__HOW TO COMPLETE THIS TASK__. A faithful copy of all the data is required; pictures should not be included.

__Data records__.
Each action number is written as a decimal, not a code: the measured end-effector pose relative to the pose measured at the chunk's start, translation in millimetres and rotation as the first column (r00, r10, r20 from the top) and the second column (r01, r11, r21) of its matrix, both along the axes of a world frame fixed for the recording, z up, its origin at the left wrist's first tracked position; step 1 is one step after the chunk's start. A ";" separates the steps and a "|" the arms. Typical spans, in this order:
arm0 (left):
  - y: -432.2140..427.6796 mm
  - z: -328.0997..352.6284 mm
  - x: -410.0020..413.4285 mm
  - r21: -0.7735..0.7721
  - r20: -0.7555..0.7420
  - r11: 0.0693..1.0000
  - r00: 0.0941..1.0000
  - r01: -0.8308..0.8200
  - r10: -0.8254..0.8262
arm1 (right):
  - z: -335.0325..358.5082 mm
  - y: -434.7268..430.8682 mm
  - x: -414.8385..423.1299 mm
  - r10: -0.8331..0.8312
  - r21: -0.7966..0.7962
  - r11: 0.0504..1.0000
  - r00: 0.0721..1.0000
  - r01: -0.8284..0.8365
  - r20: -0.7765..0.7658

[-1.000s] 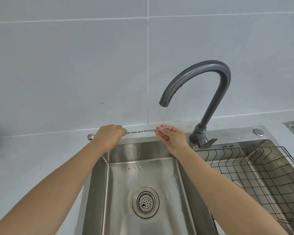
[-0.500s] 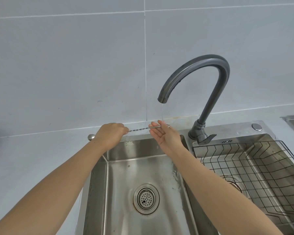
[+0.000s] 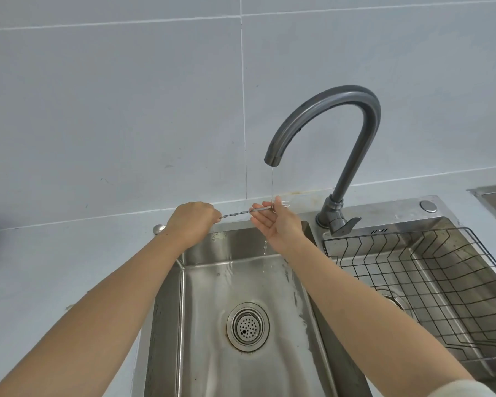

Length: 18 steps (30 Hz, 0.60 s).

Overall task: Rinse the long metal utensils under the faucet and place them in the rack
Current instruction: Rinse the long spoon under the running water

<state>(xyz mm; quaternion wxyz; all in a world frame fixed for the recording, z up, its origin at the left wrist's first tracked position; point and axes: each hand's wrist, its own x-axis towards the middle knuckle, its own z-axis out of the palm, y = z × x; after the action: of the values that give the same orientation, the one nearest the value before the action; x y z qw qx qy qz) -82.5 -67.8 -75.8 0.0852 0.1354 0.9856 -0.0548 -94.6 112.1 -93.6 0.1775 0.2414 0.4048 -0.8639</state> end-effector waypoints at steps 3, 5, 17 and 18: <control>5.8 1.7 -1.6 0.015 -0.010 1.000 1.000 0.000 0.000 | -3.8 -0.8 -0.1 0.028 0.020 0.999 0.996 -0.026 -0.087; 9.4 3.4 -3.2 0.013 -0.014 1.000 1.000 0.001 -0.001 | -6.3 1.3 -0.6 -0.001 -0.008 1.000 0.993 0.000 -0.114; 26.1 10.0 -5.1 -0.002 -0.065 1.000 0.998 0.010 -0.010 | -1.4 5.5 -2.8 0.021 0.117 0.993 0.997 -0.013 -0.072; 26.4 10.0 -5.3 0.000 -0.067 1.000 0.998 0.006 -0.006 | -0.7 5.1 -1.4 0.027 0.110 0.994 0.995 -0.017 -0.093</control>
<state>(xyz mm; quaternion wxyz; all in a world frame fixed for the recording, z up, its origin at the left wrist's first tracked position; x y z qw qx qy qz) -87.8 -41.3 -65.8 0.0518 0.1365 0.9875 -0.0596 -96.0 117.2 -94.3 0.1544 0.2053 0.4619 -0.8489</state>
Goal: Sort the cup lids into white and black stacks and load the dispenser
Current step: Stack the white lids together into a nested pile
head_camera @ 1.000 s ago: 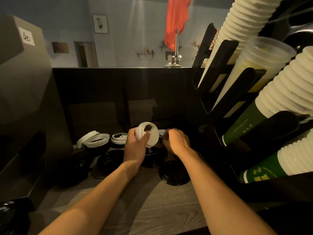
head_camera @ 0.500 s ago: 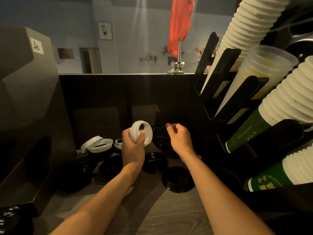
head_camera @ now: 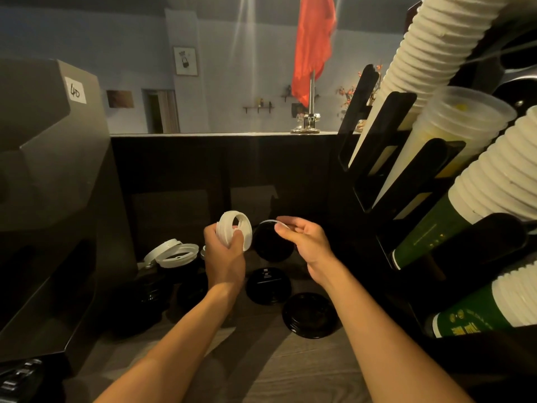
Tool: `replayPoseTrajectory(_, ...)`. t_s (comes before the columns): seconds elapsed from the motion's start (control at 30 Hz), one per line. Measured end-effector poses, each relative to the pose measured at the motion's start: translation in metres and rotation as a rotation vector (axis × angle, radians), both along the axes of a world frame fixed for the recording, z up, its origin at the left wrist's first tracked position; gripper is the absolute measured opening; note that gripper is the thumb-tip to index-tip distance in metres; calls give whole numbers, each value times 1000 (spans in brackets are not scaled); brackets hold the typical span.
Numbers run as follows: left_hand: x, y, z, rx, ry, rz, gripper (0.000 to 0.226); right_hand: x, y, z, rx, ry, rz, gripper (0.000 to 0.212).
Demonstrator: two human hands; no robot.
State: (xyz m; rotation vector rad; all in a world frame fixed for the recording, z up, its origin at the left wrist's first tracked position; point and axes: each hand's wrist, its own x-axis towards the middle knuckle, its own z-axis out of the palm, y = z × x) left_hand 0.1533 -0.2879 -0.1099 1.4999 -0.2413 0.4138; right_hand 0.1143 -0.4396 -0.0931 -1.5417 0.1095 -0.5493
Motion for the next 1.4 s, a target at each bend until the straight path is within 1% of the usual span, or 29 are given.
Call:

__TASK SOLUTION__.
Each action number is written as a decimal, not a code: the measured end-effector pose relative to the pose measured at the chunk's start, translation in millimetres and rotation as the first column (r00, r10, r20 from the top) and the second column (r01, r11, r21) of its matrix, both along the axes of a world frame fixed for the recording, z up, its origin at the left wrist's first tracked position; step 1 is one step after the chunk's start. A ";" separates the steps and a "|" the arms. Typical spans, in this order:
arm0 (left):
  - y: -432.2140..427.6796 mm
  - z: -328.0997..352.6284 mm
  - x: -410.0020..413.4285 mm
  - r21: -0.7735..0.7721
  - r20: -0.7555..0.7420
  - r11: 0.0693..1.0000
  - r00: 0.0941..1.0000
  - r01: -0.8308..0.8200
  - r10: -0.8254..0.8262
arm1 (right):
  - z: -335.0325..358.5082 mm
  - y: -434.7268..430.8682 mm
  - x: -414.8385..423.1299 mm
  - r10: -0.8331..0.8312
  - r21: -0.7966..0.7962
  - r11: 0.0504..1.0000
  - r00: 0.0721..1.0000
  - r01: -0.8284..0.8365
  - r20: -0.7765..0.7658

[-1.000s] 
[-0.500s] 
[+0.000s] 

Length: 18 steps (30 Hz, 0.60 s).

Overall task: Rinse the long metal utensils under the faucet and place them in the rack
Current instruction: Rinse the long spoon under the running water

<state>(xyz mm; quaternion wxyz; all in a world frame fixed for the recording, z up, its origin at the left wrist's first tracked position; point and axes: each hand's wrist, its own x-axis towards the middle knuckle, its own z-axis out of the palm, y = z × x; after the action: of the values that give the same orientation, the one nearest the value before the action; x y z qw qx qy qz) -82.5 -67.8 -75.8 0.0852 0.1354 0.9856 -0.0548 -94.6 112.1 -93.6 0.1775 0.2414 0.4048 -0.8639</state> end-effector waypoints at steps 3, 5, 17 and 18: <control>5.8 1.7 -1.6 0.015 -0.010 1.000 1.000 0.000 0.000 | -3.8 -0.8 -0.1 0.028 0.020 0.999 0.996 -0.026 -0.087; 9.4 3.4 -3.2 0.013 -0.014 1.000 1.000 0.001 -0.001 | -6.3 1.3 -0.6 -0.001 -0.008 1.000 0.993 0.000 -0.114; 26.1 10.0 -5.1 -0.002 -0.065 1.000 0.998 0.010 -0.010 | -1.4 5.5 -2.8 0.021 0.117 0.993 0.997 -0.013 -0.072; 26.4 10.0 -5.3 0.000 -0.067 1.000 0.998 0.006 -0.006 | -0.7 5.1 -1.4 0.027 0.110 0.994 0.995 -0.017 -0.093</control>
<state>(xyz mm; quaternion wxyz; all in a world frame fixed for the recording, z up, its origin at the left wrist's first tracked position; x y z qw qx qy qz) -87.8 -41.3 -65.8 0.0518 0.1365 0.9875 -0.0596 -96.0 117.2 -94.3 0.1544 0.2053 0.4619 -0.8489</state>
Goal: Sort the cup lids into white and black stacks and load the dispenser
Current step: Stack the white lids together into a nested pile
head_camera @ 1.000 s ago: 
head_camera @ 0.500 s ago: 
head_camera @ now: 
Tool: `replayPoseTrajectory(_, ...)`. t_s (comes before the columns): seconds elapsed from the motion's start (control at 30 Hz), one per line. Measured end-effector poses, each relative to the pose measured at the motion's start: translation in metres and rotation as a rotation vector (axis × angle, radians), both along the axes of a world frame fixed for the recording, z up, its origin at the left wrist's first tracked position; gripper is the absolute measured opening; note that gripper is the thumb-tip to index-tip distance in metres; calls give whole numbers, each value times 1000 (spans in brackets are not scaled); brackets hold the typical span.
Numbers run as follows: left_hand: x, y, z, rx, ry, rz, gripper (0.000 to 0.226); right_hand: x, y, z, rx, ry, rz, gripper (0.000 to 0.212).
Demonstrator: two human hands; no robot.
State: (xyz m; rotation vector rad; all in a world frame fixed for the recording, z up, its origin at the left wrist's first tracked position; point and axes: each hand's wrist, its own x-axis towards the middle knuckle, its own z-axis out of the palm, y = z × x) left_hand 0.1533 -0.2879 -0.1099 1.4999 -0.2413 0.4138; right_hand 0.1143 -0.4396 -0.0931 -1.5417 0.1095 -0.5493
Motion for the next 1.4 s, a target at each bend until the straight path is within 1% of the usual span, or 29 are given.
Call:

The response is complete as it stands.